◆ **Task instructions**: The data should be restated word for word, in full.

(Raw data)

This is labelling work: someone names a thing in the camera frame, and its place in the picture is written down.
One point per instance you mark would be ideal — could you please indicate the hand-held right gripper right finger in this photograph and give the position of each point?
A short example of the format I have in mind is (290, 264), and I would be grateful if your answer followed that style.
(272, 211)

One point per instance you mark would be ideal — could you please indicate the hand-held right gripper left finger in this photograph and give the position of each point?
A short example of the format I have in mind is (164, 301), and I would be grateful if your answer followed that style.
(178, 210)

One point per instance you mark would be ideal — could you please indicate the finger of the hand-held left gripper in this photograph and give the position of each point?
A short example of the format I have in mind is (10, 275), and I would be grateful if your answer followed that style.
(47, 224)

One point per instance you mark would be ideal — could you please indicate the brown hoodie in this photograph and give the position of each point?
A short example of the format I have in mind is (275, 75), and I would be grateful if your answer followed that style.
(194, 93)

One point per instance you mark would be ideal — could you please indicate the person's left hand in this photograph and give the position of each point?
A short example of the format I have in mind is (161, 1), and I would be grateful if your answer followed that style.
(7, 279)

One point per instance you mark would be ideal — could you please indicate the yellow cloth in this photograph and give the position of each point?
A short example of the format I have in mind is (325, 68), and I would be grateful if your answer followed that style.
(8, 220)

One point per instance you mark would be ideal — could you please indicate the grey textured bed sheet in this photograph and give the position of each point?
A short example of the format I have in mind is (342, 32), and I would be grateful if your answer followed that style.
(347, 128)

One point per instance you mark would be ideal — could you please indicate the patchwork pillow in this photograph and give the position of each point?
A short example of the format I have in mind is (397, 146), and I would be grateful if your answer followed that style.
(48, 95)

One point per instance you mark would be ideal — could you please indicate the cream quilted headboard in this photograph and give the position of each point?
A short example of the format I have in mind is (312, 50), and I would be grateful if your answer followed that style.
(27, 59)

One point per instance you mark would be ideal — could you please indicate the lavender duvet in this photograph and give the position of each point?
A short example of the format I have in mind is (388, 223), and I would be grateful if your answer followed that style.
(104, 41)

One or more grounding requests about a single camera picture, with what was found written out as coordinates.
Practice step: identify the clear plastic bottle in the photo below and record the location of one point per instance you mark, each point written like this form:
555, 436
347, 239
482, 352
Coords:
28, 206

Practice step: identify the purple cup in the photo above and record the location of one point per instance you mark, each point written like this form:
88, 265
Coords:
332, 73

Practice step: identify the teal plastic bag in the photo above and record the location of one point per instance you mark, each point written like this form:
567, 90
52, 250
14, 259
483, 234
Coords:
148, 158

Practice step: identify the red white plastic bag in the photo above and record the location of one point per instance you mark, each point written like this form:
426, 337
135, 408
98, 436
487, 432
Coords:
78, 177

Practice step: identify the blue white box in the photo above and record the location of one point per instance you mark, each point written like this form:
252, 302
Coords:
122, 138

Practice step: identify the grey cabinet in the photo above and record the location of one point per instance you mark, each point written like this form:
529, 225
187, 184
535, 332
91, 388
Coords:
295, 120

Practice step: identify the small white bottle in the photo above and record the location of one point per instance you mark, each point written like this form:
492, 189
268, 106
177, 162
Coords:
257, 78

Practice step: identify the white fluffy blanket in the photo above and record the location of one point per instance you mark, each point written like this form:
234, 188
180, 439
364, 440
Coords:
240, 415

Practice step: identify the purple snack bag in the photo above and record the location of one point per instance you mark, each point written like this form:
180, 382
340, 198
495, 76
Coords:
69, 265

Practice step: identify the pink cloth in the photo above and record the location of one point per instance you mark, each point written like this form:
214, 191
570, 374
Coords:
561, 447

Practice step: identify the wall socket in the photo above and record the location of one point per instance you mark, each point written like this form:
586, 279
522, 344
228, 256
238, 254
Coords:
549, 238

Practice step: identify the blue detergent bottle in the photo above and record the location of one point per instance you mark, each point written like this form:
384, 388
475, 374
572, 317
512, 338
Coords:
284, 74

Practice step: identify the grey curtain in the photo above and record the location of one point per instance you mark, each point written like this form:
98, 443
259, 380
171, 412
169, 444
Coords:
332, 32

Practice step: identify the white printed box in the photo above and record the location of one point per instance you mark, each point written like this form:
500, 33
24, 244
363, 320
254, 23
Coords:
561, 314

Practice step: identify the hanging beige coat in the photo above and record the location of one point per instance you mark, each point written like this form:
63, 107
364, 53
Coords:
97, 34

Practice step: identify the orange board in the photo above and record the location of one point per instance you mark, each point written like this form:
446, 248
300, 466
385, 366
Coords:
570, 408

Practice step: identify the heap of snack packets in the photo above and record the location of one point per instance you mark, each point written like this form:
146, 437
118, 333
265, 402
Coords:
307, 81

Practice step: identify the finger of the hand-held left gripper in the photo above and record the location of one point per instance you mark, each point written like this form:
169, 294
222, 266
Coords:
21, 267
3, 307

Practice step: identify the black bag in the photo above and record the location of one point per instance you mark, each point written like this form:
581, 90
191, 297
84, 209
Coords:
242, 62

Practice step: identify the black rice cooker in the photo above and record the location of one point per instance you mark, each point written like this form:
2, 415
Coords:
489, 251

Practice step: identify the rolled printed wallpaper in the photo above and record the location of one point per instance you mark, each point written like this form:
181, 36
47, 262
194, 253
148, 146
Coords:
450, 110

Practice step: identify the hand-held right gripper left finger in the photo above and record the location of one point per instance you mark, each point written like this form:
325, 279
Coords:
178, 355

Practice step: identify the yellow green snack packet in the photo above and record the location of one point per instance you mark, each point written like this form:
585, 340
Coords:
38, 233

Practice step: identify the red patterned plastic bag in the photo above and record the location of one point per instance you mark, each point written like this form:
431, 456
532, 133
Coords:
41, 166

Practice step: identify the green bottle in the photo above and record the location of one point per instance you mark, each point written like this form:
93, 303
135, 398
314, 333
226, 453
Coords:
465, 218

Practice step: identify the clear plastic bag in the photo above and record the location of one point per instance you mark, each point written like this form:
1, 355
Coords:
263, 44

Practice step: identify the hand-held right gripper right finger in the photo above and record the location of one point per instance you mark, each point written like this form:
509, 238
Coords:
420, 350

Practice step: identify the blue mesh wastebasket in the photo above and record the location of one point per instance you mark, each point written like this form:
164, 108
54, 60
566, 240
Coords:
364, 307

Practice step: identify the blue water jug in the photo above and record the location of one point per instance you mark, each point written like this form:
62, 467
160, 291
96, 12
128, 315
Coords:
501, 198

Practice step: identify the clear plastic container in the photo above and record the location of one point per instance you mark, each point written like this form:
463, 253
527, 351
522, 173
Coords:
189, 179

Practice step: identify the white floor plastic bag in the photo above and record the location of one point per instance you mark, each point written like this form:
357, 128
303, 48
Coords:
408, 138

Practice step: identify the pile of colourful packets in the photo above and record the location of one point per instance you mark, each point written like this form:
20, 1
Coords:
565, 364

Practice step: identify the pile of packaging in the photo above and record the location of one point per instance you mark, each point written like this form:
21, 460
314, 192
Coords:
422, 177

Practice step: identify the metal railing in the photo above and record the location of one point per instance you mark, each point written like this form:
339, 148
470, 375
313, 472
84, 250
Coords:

(End Raw data)

◆ **Result**:
This is labelling work: someone names a thing in the camera frame, and its place in the picture is written down.
One point per instance you mark would be ideal — could you please indicate the hand-held right gripper right finger in this photograph and give the position of each point?
A short example of the format I have in mind is (290, 264), and I would be grateful if your answer followed that style.
(272, 211)

One point per instance you mark would be ideal — could you please indicate the hand-held right gripper left finger in this photograph and give the position of each point?
A short example of the format I have in mind is (164, 301), and I would be grateful if your answer followed that style.
(178, 210)

One point per instance you mark would be ideal — could you please indicate the finger of the hand-held left gripper in this photograph and give the position of each point?
A short example of the format I have in mind is (10, 275), and I would be grateful if your answer followed that style.
(47, 224)

One point per instance you mark would be ideal — could you please indicate the brown hoodie in this photograph and give the position of each point?
A short example of the format I have in mind is (275, 75), and I would be grateful if your answer followed that style.
(194, 93)

One point per instance you mark would be ideal — could you please indicate the person's left hand in this photograph and give the position of each point?
A short example of the format I have in mind is (161, 1), and I would be grateful if your answer followed that style.
(7, 279)

One point per instance you mark would be ideal — could you please indicate the yellow cloth in this photograph and give the position of each point?
A short example of the format I have in mind is (325, 68), and I would be grateful if your answer followed that style.
(8, 220)

One point per instance you mark would be ideal — could you please indicate the grey textured bed sheet in this photograph and give the position of each point?
A short example of the format I have in mind is (342, 32), and I would be grateful if your answer followed that style.
(347, 128)

One point per instance you mark would be ideal — could you please indicate the patchwork pillow in this photograph and give the position of each point?
A short example of the format I have in mind is (397, 146), and I would be grateful if your answer followed that style.
(48, 95)

One point per instance you mark would be ideal — could you please indicate the cream quilted headboard in this photograph and give the position of each point?
A short example of the format I have in mind is (312, 50), and I would be grateful if your answer followed that style.
(27, 59)

One point per instance you mark would be ideal — could you please indicate the lavender duvet in this photograph and give the position of each point?
A short example of the format I have in mind is (388, 223), and I would be grateful if your answer followed that style.
(104, 41)

One or more grounding requests about a single camera picture, with what was found written out as coordinates.
Practice step: identify the clear plastic bottle in the photo below and record the location of one point per instance you mark, each point written like this form:
555, 436
347, 239
482, 352
Coords:
28, 206

Practice step: identify the purple cup in the photo above and record the location of one point per instance you mark, each point written like this form:
88, 265
Coords:
332, 73

Practice step: identify the teal plastic bag in the photo above and record the location of one point per instance you mark, each point written like this form:
567, 90
52, 250
14, 259
483, 234
Coords:
148, 158

Practice step: identify the red white plastic bag in the photo above and record the location of one point per instance you mark, each point written like this form:
426, 337
135, 408
98, 436
487, 432
Coords:
78, 177

Practice step: identify the blue white box in the photo above and record the location of one point per instance you mark, each point written like this form:
252, 302
Coords:
122, 138

Practice step: identify the grey cabinet in the photo above and record the location of one point per instance you mark, each point written like this form:
529, 225
187, 184
535, 332
91, 388
Coords:
295, 120

Practice step: identify the small white bottle in the photo above and record the location of one point per instance you mark, each point written like this form:
492, 189
268, 106
177, 162
Coords:
257, 78

Practice step: identify the white fluffy blanket in the photo above and record the location of one point per instance you mark, each point written like this form:
234, 188
180, 439
364, 440
Coords:
240, 415

Practice step: identify the purple snack bag in the photo above and record the location of one point per instance you mark, each point written like this form:
180, 382
340, 198
495, 76
Coords:
69, 265

Practice step: identify the pink cloth in the photo above and record the location of one point per instance you mark, each point written like this form:
214, 191
570, 374
Coords:
561, 447

Practice step: identify the wall socket in the photo above and record the location of one point per instance you mark, each point written like this form:
586, 279
522, 344
228, 256
238, 254
Coords:
549, 238

Practice step: identify the blue detergent bottle in the photo above and record the location of one point per instance you mark, each point written like this form:
384, 388
475, 374
572, 317
512, 338
Coords:
284, 74

Practice step: identify the grey curtain in the photo above and record the location of one point per instance you mark, each point written like this form:
98, 443
259, 380
171, 412
169, 444
Coords:
332, 32

Practice step: identify the white printed box in the photo above and record the location of one point per instance you mark, each point written like this form:
500, 33
24, 244
363, 320
254, 23
Coords:
561, 314

Practice step: identify the hanging beige coat in the photo above and record the location of one point per instance you mark, each point written like this form:
63, 107
364, 53
Coords:
97, 34

Practice step: identify the orange board in the photo above and record the location of one point per instance you mark, each point written like this form:
446, 248
300, 466
385, 366
Coords:
570, 408

Practice step: identify the heap of snack packets in the photo above and record the location of one point per instance you mark, each point written like this form:
146, 437
118, 333
265, 402
Coords:
307, 81

Practice step: identify the finger of the hand-held left gripper in the photo above and record the location of one point per instance you mark, each point written like this form:
169, 294
222, 266
Coords:
21, 267
3, 307

Practice step: identify the black bag in the photo above and record the location of one point per instance you mark, each point written like this form:
581, 90
191, 297
84, 209
Coords:
242, 62

Practice step: identify the black rice cooker in the photo above and record the location of one point per instance you mark, each point written like this form:
2, 415
Coords:
489, 251

Practice step: identify the rolled printed wallpaper in the photo above and record the location of one point per instance you mark, each point written like this form:
181, 36
47, 262
194, 253
148, 146
Coords:
450, 110

Practice step: identify the hand-held right gripper left finger in the photo above and record the location of one point per instance you mark, each point written like this form:
325, 279
Coords:
178, 355

Practice step: identify the yellow green snack packet in the photo above and record the location of one point per instance you mark, each point written like this form:
585, 340
Coords:
38, 233

Practice step: identify the red patterned plastic bag in the photo above and record the location of one point per instance you mark, each point written like this form:
431, 456
532, 133
Coords:
41, 166

Practice step: identify the green bottle in the photo above and record the location of one point per instance you mark, each point written like this form:
93, 303
135, 398
314, 333
226, 453
Coords:
465, 218

Practice step: identify the clear plastic bag in the photo above and record the location of one point per instance you mark, each point written like this form:
1, 355
Coords:
263, 44

Practice step: identify the hand-held right gripper right finger in the photo above and record the location of one point per instance you mark, each point written like this form:
509, 238
Coords:
420, 350

Practice step: identify the blue mesh wastebasket in the photo above and record the location of one point per instance you mark, each point written like this form:
164, 108
54, 60
566, 240
Coords:
364, 307

Practice step: identify the blue water jug in the photo above and record the location of one point per instance you mark, each point written like this form:
62, 467
160, 291
96, 12
128, 315
Coords:
501, 198

Practice step: identify the clear plastic container in the photo above and record the location of one point per instance you mark, each point written like this form:
463, 253
527, 351
522, 173
Coords:
189, 179

Practice step: identify the white floor plastic bag in the photo above and record the location of one point per instance you mark, each point written like this form:
357, 128
303, 48
Coords:
408, 138

Practice step: identify the pile of colourful packets in the photo above and record the location of one point per instance you mark, each point written like this form:
20, 1
Coords:
565, 364

Practice step: identify the pile of packaging in the photo above and record the location of one point per instance you mark, each point written like this form:
21, 460
314, 192
Coords:
422, 177

Practice step: identify the metal railing in the photo above and record the location of one point per instance you mark, each point written like this form:
339, 148
470, 375
313, 472
84, 250
Coords:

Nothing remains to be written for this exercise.